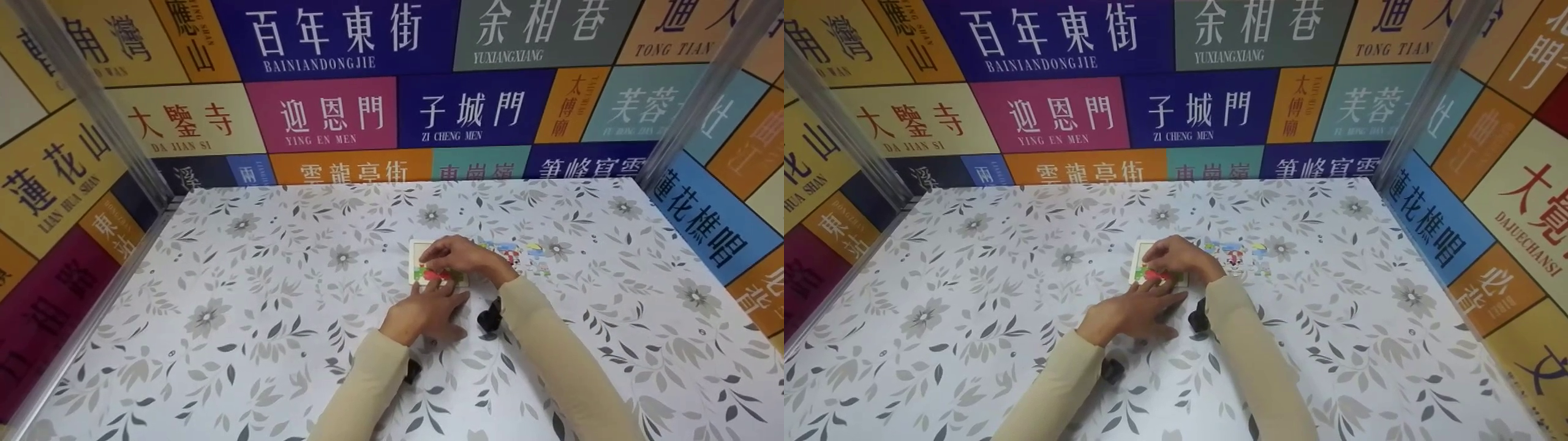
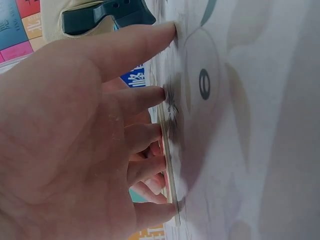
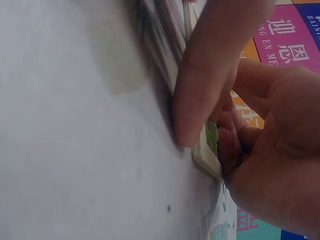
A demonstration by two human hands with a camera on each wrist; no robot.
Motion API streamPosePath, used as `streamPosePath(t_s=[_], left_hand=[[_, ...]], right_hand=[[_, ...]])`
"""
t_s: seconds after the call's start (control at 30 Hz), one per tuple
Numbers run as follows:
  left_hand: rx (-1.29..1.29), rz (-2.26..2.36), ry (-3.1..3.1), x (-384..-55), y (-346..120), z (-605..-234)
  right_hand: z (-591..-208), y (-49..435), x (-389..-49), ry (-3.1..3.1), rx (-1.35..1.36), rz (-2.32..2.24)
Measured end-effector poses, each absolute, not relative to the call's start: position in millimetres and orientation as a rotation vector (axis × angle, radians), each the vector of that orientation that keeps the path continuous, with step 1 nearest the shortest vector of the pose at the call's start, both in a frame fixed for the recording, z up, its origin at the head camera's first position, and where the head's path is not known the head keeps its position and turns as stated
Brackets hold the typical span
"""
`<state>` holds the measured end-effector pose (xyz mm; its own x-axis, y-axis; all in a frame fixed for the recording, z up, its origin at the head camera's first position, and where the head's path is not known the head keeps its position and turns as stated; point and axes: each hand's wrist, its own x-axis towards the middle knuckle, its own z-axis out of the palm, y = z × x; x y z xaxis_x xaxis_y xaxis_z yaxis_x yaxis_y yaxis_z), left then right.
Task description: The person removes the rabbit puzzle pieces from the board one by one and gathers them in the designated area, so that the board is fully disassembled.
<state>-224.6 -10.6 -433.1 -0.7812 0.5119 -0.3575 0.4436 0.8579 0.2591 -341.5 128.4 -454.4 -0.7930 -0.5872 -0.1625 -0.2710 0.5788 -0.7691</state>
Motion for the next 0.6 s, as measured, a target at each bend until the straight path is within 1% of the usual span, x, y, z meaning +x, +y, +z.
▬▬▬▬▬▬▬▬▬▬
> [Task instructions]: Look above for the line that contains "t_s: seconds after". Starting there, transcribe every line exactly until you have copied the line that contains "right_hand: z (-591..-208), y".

> [Response to the task]:
t_s: seconds after the call's start (control at 30 Hz), one per tuple
Numbers run as follows:
  left_hand: rx (-1.29..1.29), rz (-2.26..2.36), ry (-3.1..3.1), x (-384..-55), y (-346..120), z (-605..-234)
  right_hand: z (-591..-208), y (-49..435), x (-389..-49), ry (-3.1..3.1), rx (-1.35..1.36), rz (-2.32..2.24)

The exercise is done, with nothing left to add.